Neural networks are computer algorithms loosely based on the myriad connections between neurons in the brain. Each “neuron” is a simple mathematical formula that acts like a switch, turning on when it recognizes a certain pattern, and each set of neurons passes its results on to the next layer. Combine enough layers, along with training data to teach the machine what to recognize, and you can classify an image as a cat or a dog — or a light curve as a planet or not.
Shallue built a neural network and trained it to recognize planets using 15,000 Kepler light curves previously studied by humans. Then Vanderburg ran light curves from a preliminary sample of 670 stars through the standard pipeline to identify signals, even weak ones, to feed to the algorithm.
The neural net caught four likely planets (“likely” in this case means that the algorithm was correct 96% of the time in tests). Two of these, Kepler-90i and Kepler-80g, appear to be real planets — there’s only 1 chance in 10,000 that they’re not. The results will appear in the Astronomical Journal (full text here).
Granted, Kepler-90i and Kepler-80g are both too scorched to be Earth twins, but they come from a small selection of Kepler data. Shallue and Vanderburg want to expand their data set to include all 150,000 stars in the Kepler field.
Still, they hesitate to speculate on how many more planets they might unearth. “It’s hard to guess how many we’d find because they’re in a new regime,” Vanderburg says. “These are the smallest planets at longer periods.”
The duo also cautions against extrapolating these results to other missions, and even into deeper Kepler data. Neural networks may be called artificially intelligent, but the algorithm is only as good as it was taught to be, and it cannot generalize what it’s learned in the same way that humans can. If astronomers want to apply similar methods to data collected by the upcoming Transiting Exoplanet Survey Satellite (TESS) mission, set to launch in 2018, they’ll need to build another algorithm and train it anew.
The Eight-Planet System
Kepler-90i orbits a star that’s a little more massive and brighter than the Sun.
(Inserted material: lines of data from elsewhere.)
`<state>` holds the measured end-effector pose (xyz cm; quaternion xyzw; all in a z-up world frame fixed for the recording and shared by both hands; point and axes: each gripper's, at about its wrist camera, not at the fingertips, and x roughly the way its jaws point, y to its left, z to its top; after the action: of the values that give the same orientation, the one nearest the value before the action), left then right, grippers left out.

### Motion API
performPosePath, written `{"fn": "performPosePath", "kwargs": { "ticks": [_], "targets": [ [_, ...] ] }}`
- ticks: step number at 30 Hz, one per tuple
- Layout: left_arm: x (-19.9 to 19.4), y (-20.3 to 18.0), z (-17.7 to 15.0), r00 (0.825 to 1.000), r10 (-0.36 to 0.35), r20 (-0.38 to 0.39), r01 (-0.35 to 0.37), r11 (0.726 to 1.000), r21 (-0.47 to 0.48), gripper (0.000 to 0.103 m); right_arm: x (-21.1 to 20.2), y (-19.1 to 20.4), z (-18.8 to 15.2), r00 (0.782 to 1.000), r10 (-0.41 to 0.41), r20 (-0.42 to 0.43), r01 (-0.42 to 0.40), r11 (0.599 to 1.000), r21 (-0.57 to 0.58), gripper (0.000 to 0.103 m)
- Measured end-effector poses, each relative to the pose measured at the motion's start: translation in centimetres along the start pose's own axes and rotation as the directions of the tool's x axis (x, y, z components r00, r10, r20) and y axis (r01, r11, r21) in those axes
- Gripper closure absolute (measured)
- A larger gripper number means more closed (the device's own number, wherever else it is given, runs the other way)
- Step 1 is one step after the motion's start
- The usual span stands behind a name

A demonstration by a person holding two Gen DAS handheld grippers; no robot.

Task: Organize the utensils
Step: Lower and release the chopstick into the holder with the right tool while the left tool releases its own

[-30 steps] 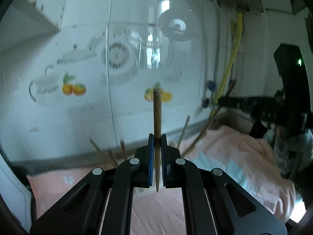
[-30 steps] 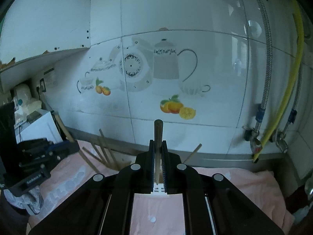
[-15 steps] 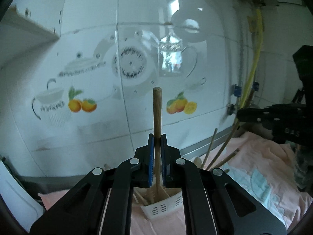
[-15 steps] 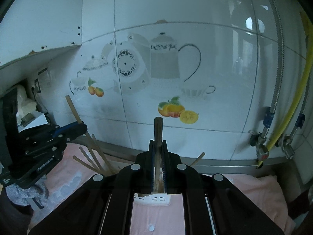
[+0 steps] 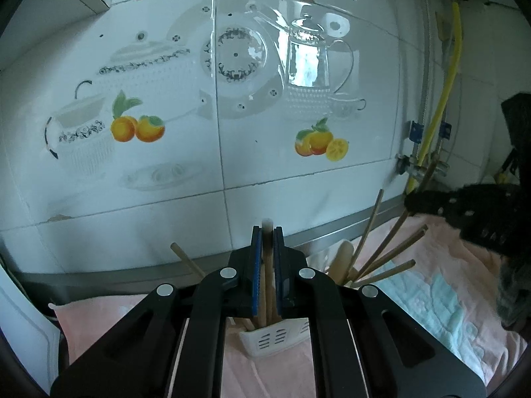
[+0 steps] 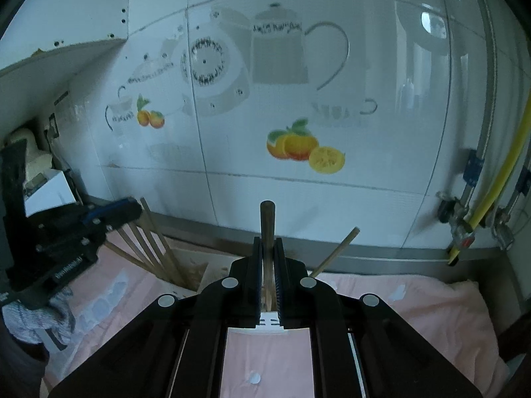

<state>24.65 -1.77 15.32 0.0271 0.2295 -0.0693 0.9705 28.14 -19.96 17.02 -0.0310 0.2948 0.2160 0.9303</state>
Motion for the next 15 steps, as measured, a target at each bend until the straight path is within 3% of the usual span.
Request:
{"fn": "performPosePath", "kwargs": {
  "ticks": [6,8,15],
  "targets": [
    [-0.8,-0.2,0.1,1.0,0.003,0.014,-0.003,1.0,0.011,0.093,0.4,-0.2,-0.4,1.0,0.002,-0.009,-0.002,1.0,0.017,0.095],
    [-1.2,-0.3,0.0,1.0,0.003,0.019,-0.003,1.0,0.011,0.081,0.0,-0.2,-0.3,1.0,0.003,0.001,-0.003,1.0,0.022,0.094],
    [-3.0,-0.9,-0.2,0.999,-0.002,0.042,0.001,1.0,0.024,0.066,-2.4,0.4,-0.5,0.999,-0.009,0.042,0.008,1.0,0.01,0.08]
  ]
}}
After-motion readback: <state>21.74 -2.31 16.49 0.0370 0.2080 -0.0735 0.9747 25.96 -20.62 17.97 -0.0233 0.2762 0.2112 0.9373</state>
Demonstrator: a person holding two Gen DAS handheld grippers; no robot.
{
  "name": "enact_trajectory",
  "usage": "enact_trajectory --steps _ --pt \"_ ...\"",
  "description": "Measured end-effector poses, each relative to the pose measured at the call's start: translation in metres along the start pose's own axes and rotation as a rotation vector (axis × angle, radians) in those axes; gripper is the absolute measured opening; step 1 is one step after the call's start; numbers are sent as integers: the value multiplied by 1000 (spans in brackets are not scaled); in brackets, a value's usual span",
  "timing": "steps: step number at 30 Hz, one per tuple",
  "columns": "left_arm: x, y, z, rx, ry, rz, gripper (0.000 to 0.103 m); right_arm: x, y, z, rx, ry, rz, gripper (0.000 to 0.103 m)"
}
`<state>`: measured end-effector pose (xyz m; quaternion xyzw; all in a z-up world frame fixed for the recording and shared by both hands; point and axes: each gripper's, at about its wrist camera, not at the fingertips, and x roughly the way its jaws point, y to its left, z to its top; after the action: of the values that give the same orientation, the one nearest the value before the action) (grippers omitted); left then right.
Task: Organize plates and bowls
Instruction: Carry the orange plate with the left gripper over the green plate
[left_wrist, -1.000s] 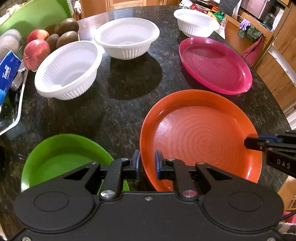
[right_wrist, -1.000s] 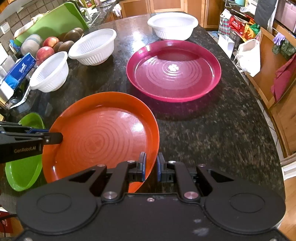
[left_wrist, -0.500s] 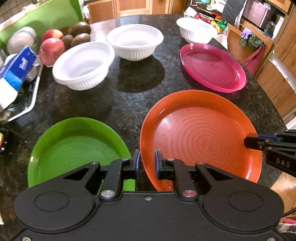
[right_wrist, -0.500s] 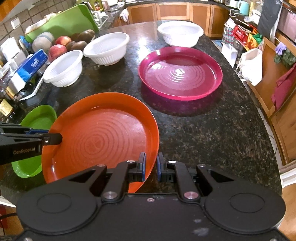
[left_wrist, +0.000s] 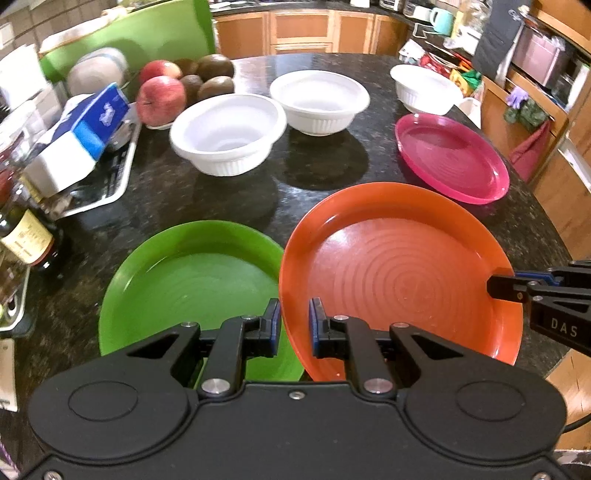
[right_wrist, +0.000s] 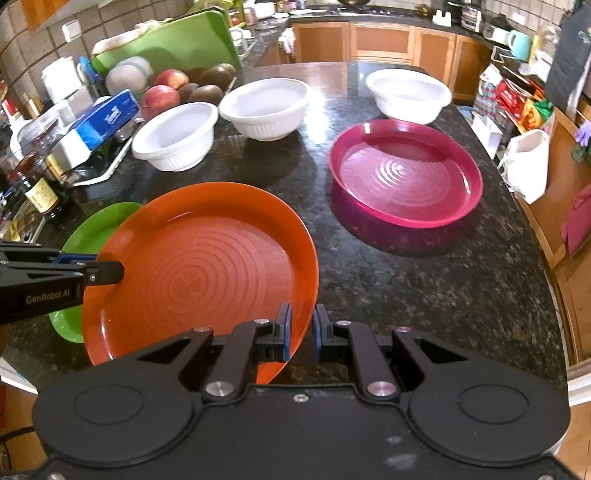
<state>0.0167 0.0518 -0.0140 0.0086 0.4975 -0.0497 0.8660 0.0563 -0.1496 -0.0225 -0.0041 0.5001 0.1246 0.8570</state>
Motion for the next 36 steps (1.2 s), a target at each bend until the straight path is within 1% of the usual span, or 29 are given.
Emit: enact_trajectory --steps 9,17,23,31,36 --pt "-7 29 -12 -97 -7 47 21 8 27 14 -86 -5 57 14" --pt "-12 66 -24 -191 -10 121 21 21 64 26 -176 7 135 14" --pt "-12 95 -31 -258 -3 165 20 38 96 34 -250 23 173 14" --pt "-6 113 -36 -282 14 191 20 55 120 43 -295 49 192 14" --pt "0 118 -35 -276 24 194 20 59 125 45 -303 57 187 14"
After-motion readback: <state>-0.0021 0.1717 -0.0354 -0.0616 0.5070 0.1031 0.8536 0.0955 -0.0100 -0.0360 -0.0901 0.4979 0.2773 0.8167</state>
As in the solar system, and unlike many systems that Kepler has discovered, the planets around this star are segregated — the smaller ones are closer in, the bigger ones farther out.
At first glance, that seems to agree with standard models of how planets form — larger gas giants form farther out where molecules can condense into ice. But all eight planets in Kepler-90 orbit well within the snow line.
“The planets must have migrated inward,” Vanderburg says. Early in the system’s history, the planets may have interacted with the protoplanetary disk from which they formed, slowly spiraling inward and maintaining their order. But, he cautions, “we don’t entirely understand the process of planet formation and planet migration.”
Not to mention, there’s still a lot we don’t know. While Kepler has detected eight planets in the Kepler-90 system, there could very well be more beyond Kepler’s measurements. Vanderburg offers a tantalizing possibility: “It would almost be surprising to me if there weren’t more planets around this star. . . .We’re just scratching the surface.”